• EXERCISE AIM: Please repeat the listing in its entirety, without any alteration.
──────────
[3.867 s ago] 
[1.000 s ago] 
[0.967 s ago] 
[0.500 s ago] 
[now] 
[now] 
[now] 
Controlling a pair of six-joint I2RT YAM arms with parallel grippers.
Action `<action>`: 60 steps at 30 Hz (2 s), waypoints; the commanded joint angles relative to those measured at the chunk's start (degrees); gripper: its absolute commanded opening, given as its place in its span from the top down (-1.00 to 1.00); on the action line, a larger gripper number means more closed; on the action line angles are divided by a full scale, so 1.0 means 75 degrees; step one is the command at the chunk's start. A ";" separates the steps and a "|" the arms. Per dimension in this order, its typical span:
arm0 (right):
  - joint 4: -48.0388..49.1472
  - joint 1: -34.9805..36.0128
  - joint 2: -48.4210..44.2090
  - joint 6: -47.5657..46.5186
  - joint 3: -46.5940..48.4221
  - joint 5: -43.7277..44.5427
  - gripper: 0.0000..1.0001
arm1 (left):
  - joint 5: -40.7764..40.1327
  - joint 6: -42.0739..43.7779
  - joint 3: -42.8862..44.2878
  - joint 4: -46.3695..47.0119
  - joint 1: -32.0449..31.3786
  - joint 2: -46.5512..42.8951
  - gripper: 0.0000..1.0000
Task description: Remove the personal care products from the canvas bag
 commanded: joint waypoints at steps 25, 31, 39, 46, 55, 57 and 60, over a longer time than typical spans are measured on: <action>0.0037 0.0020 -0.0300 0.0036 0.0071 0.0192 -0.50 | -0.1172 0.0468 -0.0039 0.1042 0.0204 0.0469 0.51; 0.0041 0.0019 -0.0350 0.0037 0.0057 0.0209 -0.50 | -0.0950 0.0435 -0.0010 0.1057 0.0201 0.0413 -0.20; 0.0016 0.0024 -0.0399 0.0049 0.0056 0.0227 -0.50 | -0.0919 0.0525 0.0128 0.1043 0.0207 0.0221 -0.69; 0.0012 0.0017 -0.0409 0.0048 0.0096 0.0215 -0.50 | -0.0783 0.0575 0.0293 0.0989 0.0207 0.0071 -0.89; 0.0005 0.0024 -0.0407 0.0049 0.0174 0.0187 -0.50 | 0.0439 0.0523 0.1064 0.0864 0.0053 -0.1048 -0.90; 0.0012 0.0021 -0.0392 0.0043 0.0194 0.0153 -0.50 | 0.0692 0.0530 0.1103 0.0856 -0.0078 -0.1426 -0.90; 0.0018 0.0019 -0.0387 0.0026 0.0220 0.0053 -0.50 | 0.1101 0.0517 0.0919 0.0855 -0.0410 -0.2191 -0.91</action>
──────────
• TASK RESPONSE:
[3.867 s ago] 
[1.000 s ago] 
[0.967 s ago] 
[0.500 s ago] 
[now] 
[now] 
[now] 
Controlling a pair of six-joint I2RT YAM arms with parallel grippers.
Action `<action>`: 60 steps at 30 Hz (2 s), waypoints; the commanded joint angles relative to those measured at the chunk's start (degrees); gripper: its absolute commanded opening, given as its place in its span from the top down (-1.00 to 1.00); on the action line, a larger gripper number means more closed; on the action line angles are divided by a full scale, so 1.0 means 75 degrees; step one is the command at the chunk's start. A ";" separates the steps and a "|" the arms. Per dimension in this order, its typical span:
arm0 (right):
  - joint 4: -48.0388..49.1472
  - joint 1: -34.9805..36.0128
  - joint 2: -48.4210..44.2090
  - joint 6: -47.5657..46.5186
  - joint 3: -46.5940..48.4221
  - joint 5: -43.7277..44.5427
  - gripper: 0.0000..1.0001
arm1 (left):
  - joint 5: -40.7764..40.1327
  - joint 6: -42.0739..43.7779
  - joint 3: -42.8862..44.2878
  - joint 4: -46.3695..47.0119
  - joint 1: -32.0449..31.3786
  - joint 2: -46.5512..42.8951
  - gripper: 0.0000..1.0000
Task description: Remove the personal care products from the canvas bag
 commanded: joint waypoints at steps 25, 31, 39, 46, 55, 57 and 60, over a longer time than typical spans are measured on: <action>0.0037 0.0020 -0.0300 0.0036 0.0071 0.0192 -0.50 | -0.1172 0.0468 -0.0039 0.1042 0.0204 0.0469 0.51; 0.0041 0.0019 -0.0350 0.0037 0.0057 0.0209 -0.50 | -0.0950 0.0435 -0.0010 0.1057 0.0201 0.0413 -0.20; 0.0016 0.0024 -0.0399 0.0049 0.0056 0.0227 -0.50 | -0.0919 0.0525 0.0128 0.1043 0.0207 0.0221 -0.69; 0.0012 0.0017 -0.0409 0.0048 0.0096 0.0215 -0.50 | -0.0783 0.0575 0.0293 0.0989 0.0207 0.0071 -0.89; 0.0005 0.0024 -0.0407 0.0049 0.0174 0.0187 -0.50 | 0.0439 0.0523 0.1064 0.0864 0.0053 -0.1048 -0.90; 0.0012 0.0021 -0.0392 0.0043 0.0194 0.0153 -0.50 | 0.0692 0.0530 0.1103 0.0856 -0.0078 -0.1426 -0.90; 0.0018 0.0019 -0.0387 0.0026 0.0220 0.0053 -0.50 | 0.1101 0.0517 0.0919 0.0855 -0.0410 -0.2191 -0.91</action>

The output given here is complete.